Floating solutions provide both a cost effective and quick solution to importing LNG versus building an onshore terminal. According to Johan Petter Tutturen, business director gas carriers for DNV GL Maritime, a conversion of an existing LNG carrier to an FSRU costs in the range of $75m - $100m, a newbuilding $250m, while building an onshore terminal costs $800m upwards to develop.
The general public also often prefer floating solutions versus having a liquefaction plant as their neighbour.
Currently there are 24 FSRUs in operation with 15 on the orderbook, with a further 30 to 50 projects under discussion for the next three to five years. More countries such as Bangladesh and Pakistan are moving into using FSRUs and others such as Thailand, Vietnam and Myanmar are future possibilities in Asia.
As it stands FRSU owners remain a “very exclusive group” but Tutturen told a DNV GL FSRU seminar in Singapore there were quite a few “knocking at the door”.

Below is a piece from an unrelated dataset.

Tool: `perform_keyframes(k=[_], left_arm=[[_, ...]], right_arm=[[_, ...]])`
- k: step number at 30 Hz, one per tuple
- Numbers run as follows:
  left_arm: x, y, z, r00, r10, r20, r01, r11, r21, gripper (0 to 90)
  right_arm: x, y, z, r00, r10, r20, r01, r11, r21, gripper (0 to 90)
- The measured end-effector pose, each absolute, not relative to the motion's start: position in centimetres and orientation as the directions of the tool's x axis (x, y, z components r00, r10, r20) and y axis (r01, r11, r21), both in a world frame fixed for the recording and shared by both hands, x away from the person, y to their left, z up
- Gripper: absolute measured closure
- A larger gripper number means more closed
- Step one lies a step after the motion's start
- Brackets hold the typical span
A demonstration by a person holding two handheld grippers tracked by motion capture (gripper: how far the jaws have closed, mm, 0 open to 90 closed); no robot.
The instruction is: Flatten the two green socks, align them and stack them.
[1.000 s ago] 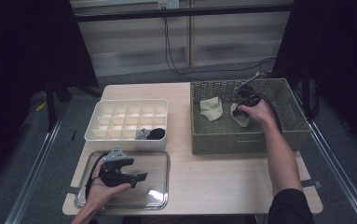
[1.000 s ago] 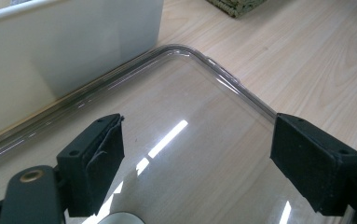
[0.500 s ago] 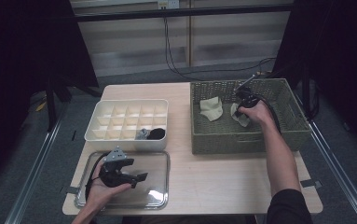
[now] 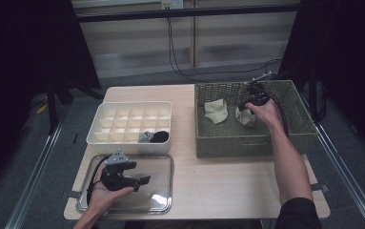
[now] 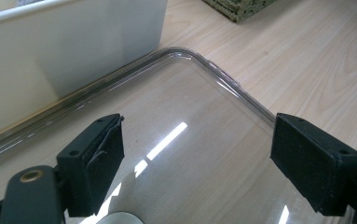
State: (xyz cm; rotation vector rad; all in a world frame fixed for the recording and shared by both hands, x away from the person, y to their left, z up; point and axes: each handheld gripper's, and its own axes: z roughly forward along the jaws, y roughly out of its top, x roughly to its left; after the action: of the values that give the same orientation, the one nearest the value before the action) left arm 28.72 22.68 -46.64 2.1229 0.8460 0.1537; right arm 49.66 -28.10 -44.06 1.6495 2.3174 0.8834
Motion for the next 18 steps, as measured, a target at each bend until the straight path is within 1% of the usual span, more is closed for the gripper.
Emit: perform_keyframes(k=[7, 10, 18], left_arm=[[28.9, 22.2, -46.3, 0.770, 0.615, -0.173, 0.508, -0.425, 0.749, 16.2], [29.1, 22.0, -46.3, 0.774, 0.603, -0.193, 0.512, -0.417, 0.751, 16.2], [28.9, 22.0, -46.2, 0.789, 0.587, -0.180, 0.490, -0.426, 0.760, 15.4]], right_arm=[[48.7, -28.7, -42.7, -0.394, 0.890, 0.231, 0.765, 0.178, 0.619, 88.0], [48.1, -28.6, -41.8, -0.410, 0.879, 0.244, 0.747, 0.170, 0.643, 88.0], [46.8, -28.2, -40.1, -0.443, 0.859, 0.256, 0.698, 0.152, 0.700, 87.9]])
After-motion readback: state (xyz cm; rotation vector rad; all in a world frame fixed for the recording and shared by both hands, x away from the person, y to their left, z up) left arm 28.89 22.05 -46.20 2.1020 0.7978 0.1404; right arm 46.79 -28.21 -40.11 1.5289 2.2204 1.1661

The current FSRU fleet is dominated by four owners: BW, Golar LNG, Excelerate and Hoegh LNG, with Mitsui OSK Lines (MOL) also owning one FSRU – the largest at 263,000 cu m, and Gazprom also owning one unit.
Set to join this exclusive club with orders already placed are: Maran Gas with an order at Daewoo Shipbuilding & Marine Engineering (DSME), Dynagas with an order fro two FSRUs, and Kolin Kaylon in Turkey.
According to Tutturen GasLog, Knutsen Shipping OAS and Teekay are all considering entering the FSRU space, and he hinted that more companies were looking to follow but was unable to reveal names due to non-disclosure agreements.
With a surplus of LNG carriers in the market owners are finding that charterers, who pick-up the fuel bill prefer newer, more energy efficient vessels.
“Older tonnage has the possibility to be converted into either FSRUs or FLNG,” Tutturen said.
“There are owners with 10-year old LNG carriers that are not up to speed on energy efficiency so they would like to take this unit convert it into a FSRU and then order a new LNG carrier.”
DNV GL expects 170 – 180 cu m to be the standard size of FSRUs going forward, although also sees a demand for small-scale units. “We do believe small-scale FSRUs will be in demand. There are quite a few new concepts coming up,” he said.